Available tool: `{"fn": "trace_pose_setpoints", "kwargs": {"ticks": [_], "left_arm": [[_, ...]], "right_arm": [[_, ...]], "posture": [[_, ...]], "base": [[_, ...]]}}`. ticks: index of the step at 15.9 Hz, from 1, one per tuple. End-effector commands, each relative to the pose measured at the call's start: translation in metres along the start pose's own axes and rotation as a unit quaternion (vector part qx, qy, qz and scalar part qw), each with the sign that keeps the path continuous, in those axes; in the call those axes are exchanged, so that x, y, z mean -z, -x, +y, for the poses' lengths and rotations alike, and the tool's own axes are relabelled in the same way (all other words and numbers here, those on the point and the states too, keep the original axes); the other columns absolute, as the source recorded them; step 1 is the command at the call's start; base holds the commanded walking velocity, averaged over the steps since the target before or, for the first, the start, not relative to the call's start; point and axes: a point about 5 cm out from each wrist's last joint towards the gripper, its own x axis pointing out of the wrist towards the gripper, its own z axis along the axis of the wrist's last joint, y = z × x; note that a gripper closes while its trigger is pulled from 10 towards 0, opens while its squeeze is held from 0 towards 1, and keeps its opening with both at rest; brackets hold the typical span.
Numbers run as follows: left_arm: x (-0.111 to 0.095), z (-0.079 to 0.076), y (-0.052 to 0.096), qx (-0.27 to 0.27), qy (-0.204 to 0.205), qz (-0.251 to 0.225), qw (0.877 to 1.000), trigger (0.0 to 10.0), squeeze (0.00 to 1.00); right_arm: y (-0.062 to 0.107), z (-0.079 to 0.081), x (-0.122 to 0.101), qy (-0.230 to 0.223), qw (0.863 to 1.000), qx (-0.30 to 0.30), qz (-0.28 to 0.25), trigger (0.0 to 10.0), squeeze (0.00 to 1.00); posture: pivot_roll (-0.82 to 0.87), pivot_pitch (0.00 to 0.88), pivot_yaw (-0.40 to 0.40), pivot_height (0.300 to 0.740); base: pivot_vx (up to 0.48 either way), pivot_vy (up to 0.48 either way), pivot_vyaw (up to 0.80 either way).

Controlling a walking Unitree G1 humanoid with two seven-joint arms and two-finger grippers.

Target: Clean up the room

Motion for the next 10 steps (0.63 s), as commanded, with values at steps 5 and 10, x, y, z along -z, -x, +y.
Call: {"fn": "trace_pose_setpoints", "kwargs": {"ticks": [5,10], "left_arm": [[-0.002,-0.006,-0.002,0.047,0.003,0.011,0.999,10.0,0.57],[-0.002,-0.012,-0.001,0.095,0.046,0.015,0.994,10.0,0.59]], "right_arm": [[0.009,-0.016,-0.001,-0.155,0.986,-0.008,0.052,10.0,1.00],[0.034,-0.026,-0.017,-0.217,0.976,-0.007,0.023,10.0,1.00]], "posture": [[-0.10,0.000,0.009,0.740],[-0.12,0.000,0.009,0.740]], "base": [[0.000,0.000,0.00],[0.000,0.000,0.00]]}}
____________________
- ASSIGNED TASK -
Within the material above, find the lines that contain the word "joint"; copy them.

- EXERCISE SOLUTION -
Available tool: `{"fn": "trace_pose_setpoints", "kwargs": {"ticks": [_], "left_arm": [[_, ...]], "right_arm": [[_, ...]], "posture": [[_, ...]], "base": [[_, ...]]}}`. ticks: index of the step at 15.9 Hz, from 1, one per tuple. End-effector commands, each relative to the pose measured at the call's start: translation in metres along the start pose's own axes and rotation as a unit quaternion (vector part qx, qy, qz and scalar part qw), each with the sign that keeps the path continuous, in those axes; in the call those axes are exchanged, so that x, y, z mean -z, -x, +y, for the poses' lengths and rotations alike, and the tool's own axes are relabelled in the same way (all other words and numbers here, those on the point and the states too, keep the original axes); the other columns absolute, as the source recorded them; step 1 is the command at the call's start; base holds the commanded walking velocity, averaged over the steps since the target before or, for the first, the start, not relative to the call's start; point and axes: a point about 5 cm out from each wrist's last joint towards the gripper, its own x axis pointing out of the wrist towards the gripper, its own z axis along the axis of the wrist's last joint, y = z × x; note that a gripper closes while its trigger is pulled from 10 towards 0, opens while its squeeze is held from 0 towards 1, and keeps its opening with both at rest; brackets hold the typical span.
Controlling a walking Unitree G1 humanoid with two seven-joint arms and two-finger grippers.

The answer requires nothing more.